Department of Virology

Research in our department focuses on several viruses that target immune and respiratory regions, as well as prions that target the central nervous system. We seek to understand the mechanisms by which these pathogens replicate and induce pathogenesis, and to apply our understanding to the development of methods to control these agents, remove them from blood products, and diagnosis their infection rapidly.

(1) Infections to the immune system
Dengue illness, which is transmitted to humans by mosquitoes, is among the most important viral infectious diseases in tropical and subtropical regions around the world. There are four antigenically distinct dengue virus serotypes. Severe dengue cases, such as dengue hemorrhagic fever and dengue shock syndrome, mostly occur by secondary infection with a serotype different from the primary infected serotype. Although individuals infected with dengue virus produce high titers of neutralizing antibodies, some of these antibodies may play a role in the antibody-dependent enhancement of the secondarily infected serotype, which could make vaccine development difficult. We seek to characterize the mechanism by which dengue virus derived from South Asian countries induces dengue illness in order to develop an antidengue viral drug. For its in vivo evaluation, we are also developing animal models for dengue viral infection. In addition, we are preparing human monoclonal antibodies to understand the viral-induced pathogenicity and to develop therapeutic antibodies.

(2) Infections to the respiratory system
Influenza virus induces typical acute infection in the respiratory region. In addition to seasonal influenza viruses, a swine-origin pandemic virus appeared in 2009. Currently, the possible global emergence of a pandemic virus from highly pathogenic avian influenza virus, such as H5N1, is a public concern worldwide. Together with Alexandria University, we are studying H5N1 circulating in Egypt. Recently, we found that some of the new H5 sublineages in Egypt have acquired an enhanced binding capacity to human-type receptors. The purpose of our search is to ascertain the pandemic potential of these H5N1 viruses in Egypt. We have prepared several human neutralizing monoclonal antibodies against influenza virus. Because the epitope region recognized by one of the monoclonal antibodies is highly conserved and forms a conformational structure, we are working on the possible development of a new vaccine with this conformation in the synthetic peptide in collaboration with several companies.
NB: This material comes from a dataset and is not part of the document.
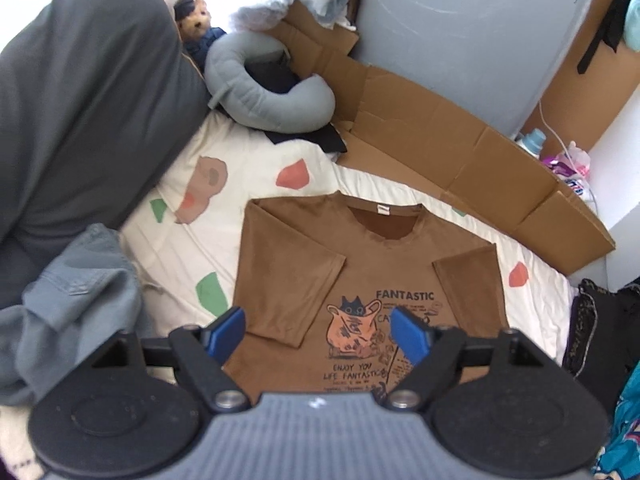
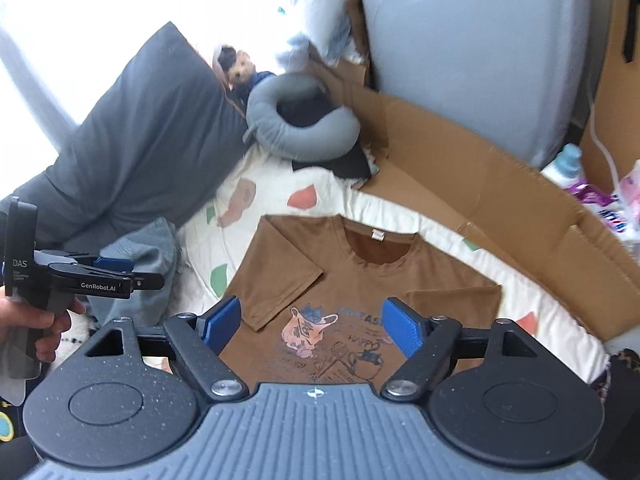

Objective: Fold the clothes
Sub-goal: 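Lift both tools up and away from the brown T-shirt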

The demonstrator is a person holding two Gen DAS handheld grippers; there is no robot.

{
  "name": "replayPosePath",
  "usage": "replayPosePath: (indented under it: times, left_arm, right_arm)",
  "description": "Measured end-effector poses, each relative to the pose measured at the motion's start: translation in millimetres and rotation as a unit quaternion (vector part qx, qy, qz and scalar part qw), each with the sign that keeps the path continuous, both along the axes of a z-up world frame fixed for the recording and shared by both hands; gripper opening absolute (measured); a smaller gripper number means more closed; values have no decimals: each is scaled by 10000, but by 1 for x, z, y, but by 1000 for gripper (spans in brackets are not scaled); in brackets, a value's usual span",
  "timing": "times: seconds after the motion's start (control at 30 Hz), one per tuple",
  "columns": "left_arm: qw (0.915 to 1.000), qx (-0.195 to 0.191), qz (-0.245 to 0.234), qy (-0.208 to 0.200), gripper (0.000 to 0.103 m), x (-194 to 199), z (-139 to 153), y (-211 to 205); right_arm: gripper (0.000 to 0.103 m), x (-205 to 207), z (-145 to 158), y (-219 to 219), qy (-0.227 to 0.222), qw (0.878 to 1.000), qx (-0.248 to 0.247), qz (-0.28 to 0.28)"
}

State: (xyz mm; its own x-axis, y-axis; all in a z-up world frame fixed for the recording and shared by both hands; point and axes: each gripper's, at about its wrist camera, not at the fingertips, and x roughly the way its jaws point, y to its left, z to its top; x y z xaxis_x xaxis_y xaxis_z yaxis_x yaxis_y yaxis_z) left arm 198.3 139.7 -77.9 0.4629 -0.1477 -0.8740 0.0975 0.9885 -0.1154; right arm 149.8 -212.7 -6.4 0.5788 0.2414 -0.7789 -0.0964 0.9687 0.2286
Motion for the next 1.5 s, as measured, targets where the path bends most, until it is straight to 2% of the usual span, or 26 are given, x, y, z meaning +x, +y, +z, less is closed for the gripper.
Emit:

(3) Blood-borne infections
We are working to establish how to remove infectious agents, such as parvovirus B19, SARS-corona virus, hepatitis E virus, and prions, from blood products in collaboration with a company.

(4) Rapid diagnosis kits
There are many techniques for the diagnosis of viral infections, including immunofluorescence, ELISA, Western blot, and PCR assays. We are currently working with several companies towards the development of rapid diagnosis kits against several infectious diseases.

Dengue virus is produced as a single polyprotein and is cleaved into 10 proteins for viral replication. The dengue virus protease complex, which is essential for cleavage, is composed of the NS3 protease and NS2B cofactor. Small molecules that interfere with the interaction between NS2B and NS3 impair protease activity and inhibit viral replication. NS2B (frame structure) interacts with the pocket site of NS3 (green). The key residues of NS3 that interact with the newly developed small compound are indicated in pink.


Some of the new H5 sublineages in Egypt have acquired an increased attachment to and infectivity in the human lower respiratory tract (H5N1 virus attached to human tracheal epithelia is stained red in the panel). We are currently investigating the mechanism(s) underlying the possible emergence of pandemic H5N1 viruses in Egypt and its risk in the field, in collaboration with Alexandria University. (a) Pathology of the classical virus lineage (H5N1) in humans. The virus lineage only has binding affinity for α2,3 sialylglycan and needs to reach the lower respiratory tract.
(b) Pathology of the new H5 sublineage that has emerged in Egypt. Expansion of receptor usage (increased α2,6 sialylglycan binding) enables the new sublineage to bind more efficiently to epithelia in the lower respiratory tract.